Reproduce the full listing below unchanged, apart from the pictures.

* INPUT DATA *

══════════════════════════════

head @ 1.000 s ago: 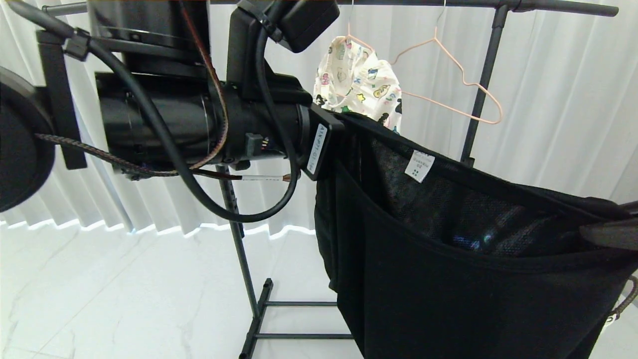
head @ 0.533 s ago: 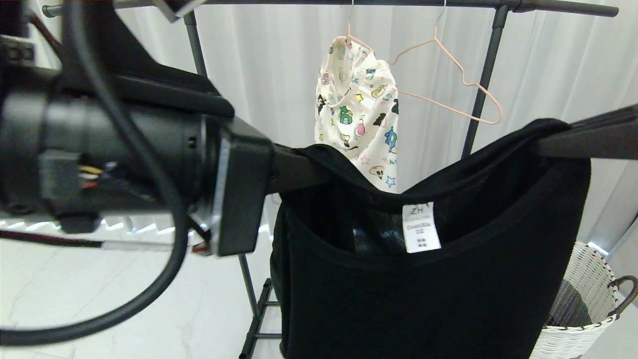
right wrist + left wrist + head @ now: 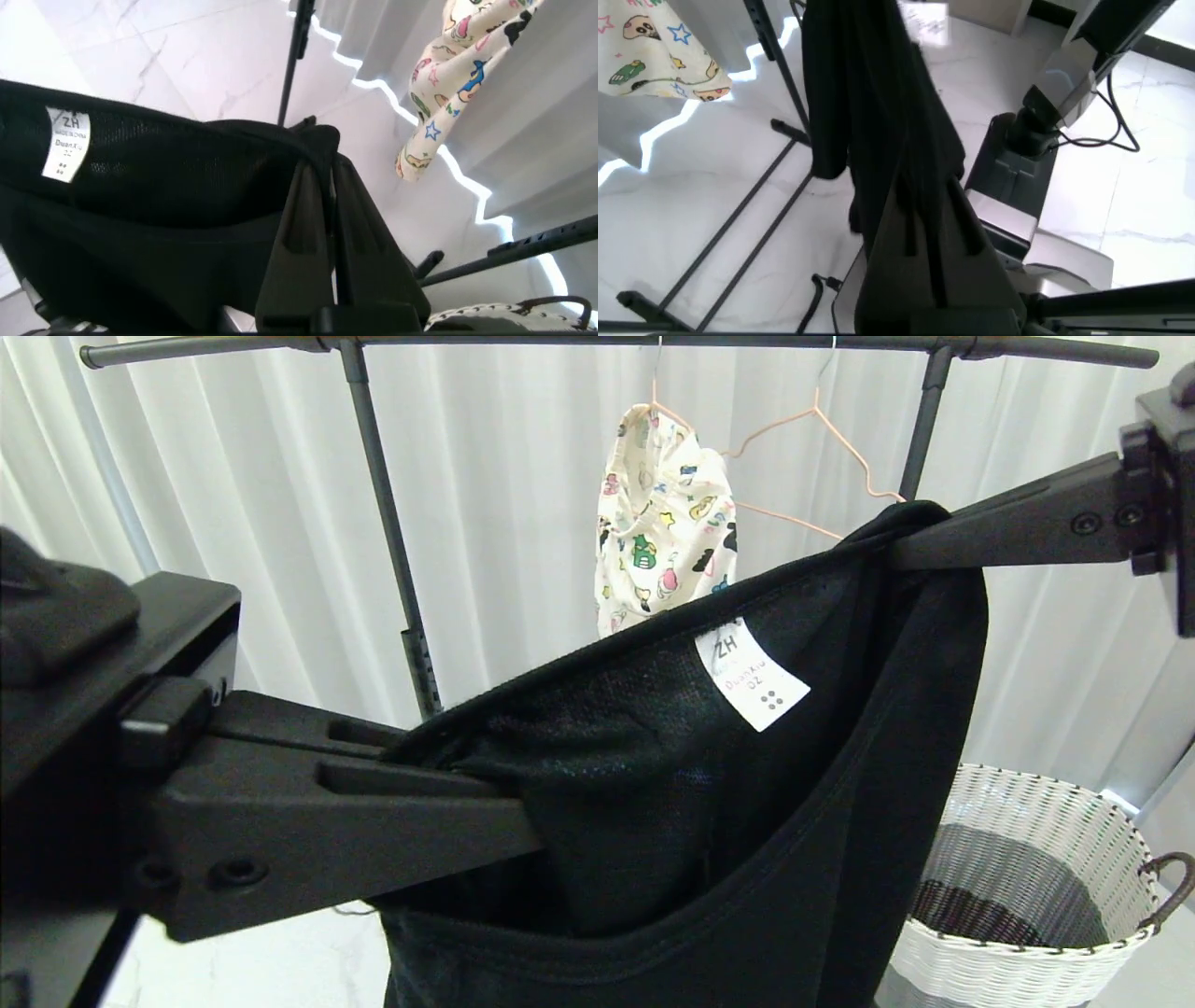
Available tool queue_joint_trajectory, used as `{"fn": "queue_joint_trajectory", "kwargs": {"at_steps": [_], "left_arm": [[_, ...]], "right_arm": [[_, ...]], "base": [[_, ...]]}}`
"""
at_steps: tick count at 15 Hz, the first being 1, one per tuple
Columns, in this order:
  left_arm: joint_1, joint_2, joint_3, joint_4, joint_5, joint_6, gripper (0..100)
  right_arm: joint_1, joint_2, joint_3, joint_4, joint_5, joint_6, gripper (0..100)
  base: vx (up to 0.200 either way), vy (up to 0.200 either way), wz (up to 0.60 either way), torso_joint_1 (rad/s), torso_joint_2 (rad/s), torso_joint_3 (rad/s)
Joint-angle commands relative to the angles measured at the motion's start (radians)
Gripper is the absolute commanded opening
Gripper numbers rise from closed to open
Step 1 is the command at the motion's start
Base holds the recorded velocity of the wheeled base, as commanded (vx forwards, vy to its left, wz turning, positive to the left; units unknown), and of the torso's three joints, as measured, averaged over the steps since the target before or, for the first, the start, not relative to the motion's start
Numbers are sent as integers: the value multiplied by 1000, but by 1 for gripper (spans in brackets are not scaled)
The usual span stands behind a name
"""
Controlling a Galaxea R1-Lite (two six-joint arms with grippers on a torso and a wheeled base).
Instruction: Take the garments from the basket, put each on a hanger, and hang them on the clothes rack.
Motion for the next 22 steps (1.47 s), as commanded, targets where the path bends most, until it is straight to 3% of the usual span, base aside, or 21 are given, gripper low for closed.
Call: {"fn": "queue_joint_trajectory", "kwargs": {"at_steps": [1, 3, 5, 6, 8, 10, 11, 16, 18, 19, 20, 22], "left_arm": [[-1, -4, 7, 0, -1, 1, 0], [7, 4, 6, 0, 6, 13, 0], [133, 62, 2, -13, 50, 142, 0], [213, 97, -1, -82, 98, 275, 0], [220, 126, -1, -162, 111, 269, 0], [220, 139, 2, -165, 128, 264, 0], [220, 143, 2, -167, 139, 263, 0], [223, 175, 4, -187, 226, 264, 0], [248, 165, 27, -185, 305, 271, 0], [271, 129, 47, -179, 306, 272, 0], [289, 108, 68, -179, 306, 272, 0], [378, 36, 156, -179, 309, 272, 0]], "right_arm": [[1, 9, -1, 1, -1, -1, 0], [1, 3, 0, 5, -1, 1, 0], [1, -22, 0, 47, -3, 1, 0], [1, -43, 0, 97, -3, 1, 0], [1, -48, 5, 105, -7, 2, 0], [1, -46, 10, 109, -9, 2, 0], [1, -48, 16, 109, -9, 4, 100], [-12, -88, 30, 120, -10, 24, 100], [-116, -117, 30, 194, -92, 29, 100], [-177, -131, 30, 260, -187, 32, 100], [-222, -141, 31, 295, -231, 42, 100], [-335, -197, 106, 330, -265, 104, 100]], "base": [[0, 0, 0, 0, 0, 0], [0, 0, 0, 0, 0, 0], [0, 0, 0, 0, 0, 0], [0, 0, 0, 0, 0, 0], [0, 0, 0, 0, 0, 0], [0, 0, 0, 0, 0, 0], [0, 0, 0, 0, 0, 0], [0, 0, 0, 0, 0, 0], [0, 0, 0, 0, 0, 0], [0, 0, 0, 0, 0, 0], [0, 0, 0, 0, 0, 0], [0, 0, 0, 0, 0, 0]]}}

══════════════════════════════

* EXERCISE OUTPUT *
head @ 1.000 s ago: 
head @ 0.533 s ago: 
right wrist + left wrist + head @ now: 
Available tool queue_joint_trajectory, used as `{"fn": "queue_joint_trajectory", "kwargs": {"at_steps": [_], "left_arm": [[_, ...]], "right_arm": [[_, ...]], "base": [[_, ...]]}}`
"""
at_steps: tick count at 15 Hz, the first being 1, one per tuple
Columns, in this order:
  left_arm: joint_1, joint_2, joint_3, joint_4, joint_5, joint_6, gripper (0..100)
  right_arm: joint_1, joint_2, joint_3, joint_4, joint_5, joint_6, gripper (0..100)
  base: vx (up to 0.200 either way), vy (up to 0.200 either way), wz (up to 0.60 either way), torso_joint_1 (rad/s), torso_joint_2 (rad/s), torso_joint_3 (rad/s)
Joint-angle commands relative to the angles measured at the motion's start (radians)
Gripper is the absolute commanded opening
Gripper numbers rise from closed to open
Step 1 is the command at the motion's start
Base holds the recorded velocity of the wheeled base, as commanded (vx forwards, vy to its left, wz turning, positive to the left; units unknown), and of the torso's three joints, as measured, averaged over the steps since the target before or, for the first, the start, not relative to the motion's start
Numbers are sent as integers: the value multiplied by 1000, but by 1 for gripper (spans in brackets are not scaled)
The usual span stands behind a name
"""
Controlling a Galaxea R1-Lite (two six-joint arms with grippers on a torso and a wheeled base).
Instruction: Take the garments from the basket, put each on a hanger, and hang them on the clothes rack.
Motion for the next 22 steps (1.47 s), as commanded, targets where the path bends most, until it is straight to 3% of the usual span, base aside, or 21 are given, gripper low for closed.
Call: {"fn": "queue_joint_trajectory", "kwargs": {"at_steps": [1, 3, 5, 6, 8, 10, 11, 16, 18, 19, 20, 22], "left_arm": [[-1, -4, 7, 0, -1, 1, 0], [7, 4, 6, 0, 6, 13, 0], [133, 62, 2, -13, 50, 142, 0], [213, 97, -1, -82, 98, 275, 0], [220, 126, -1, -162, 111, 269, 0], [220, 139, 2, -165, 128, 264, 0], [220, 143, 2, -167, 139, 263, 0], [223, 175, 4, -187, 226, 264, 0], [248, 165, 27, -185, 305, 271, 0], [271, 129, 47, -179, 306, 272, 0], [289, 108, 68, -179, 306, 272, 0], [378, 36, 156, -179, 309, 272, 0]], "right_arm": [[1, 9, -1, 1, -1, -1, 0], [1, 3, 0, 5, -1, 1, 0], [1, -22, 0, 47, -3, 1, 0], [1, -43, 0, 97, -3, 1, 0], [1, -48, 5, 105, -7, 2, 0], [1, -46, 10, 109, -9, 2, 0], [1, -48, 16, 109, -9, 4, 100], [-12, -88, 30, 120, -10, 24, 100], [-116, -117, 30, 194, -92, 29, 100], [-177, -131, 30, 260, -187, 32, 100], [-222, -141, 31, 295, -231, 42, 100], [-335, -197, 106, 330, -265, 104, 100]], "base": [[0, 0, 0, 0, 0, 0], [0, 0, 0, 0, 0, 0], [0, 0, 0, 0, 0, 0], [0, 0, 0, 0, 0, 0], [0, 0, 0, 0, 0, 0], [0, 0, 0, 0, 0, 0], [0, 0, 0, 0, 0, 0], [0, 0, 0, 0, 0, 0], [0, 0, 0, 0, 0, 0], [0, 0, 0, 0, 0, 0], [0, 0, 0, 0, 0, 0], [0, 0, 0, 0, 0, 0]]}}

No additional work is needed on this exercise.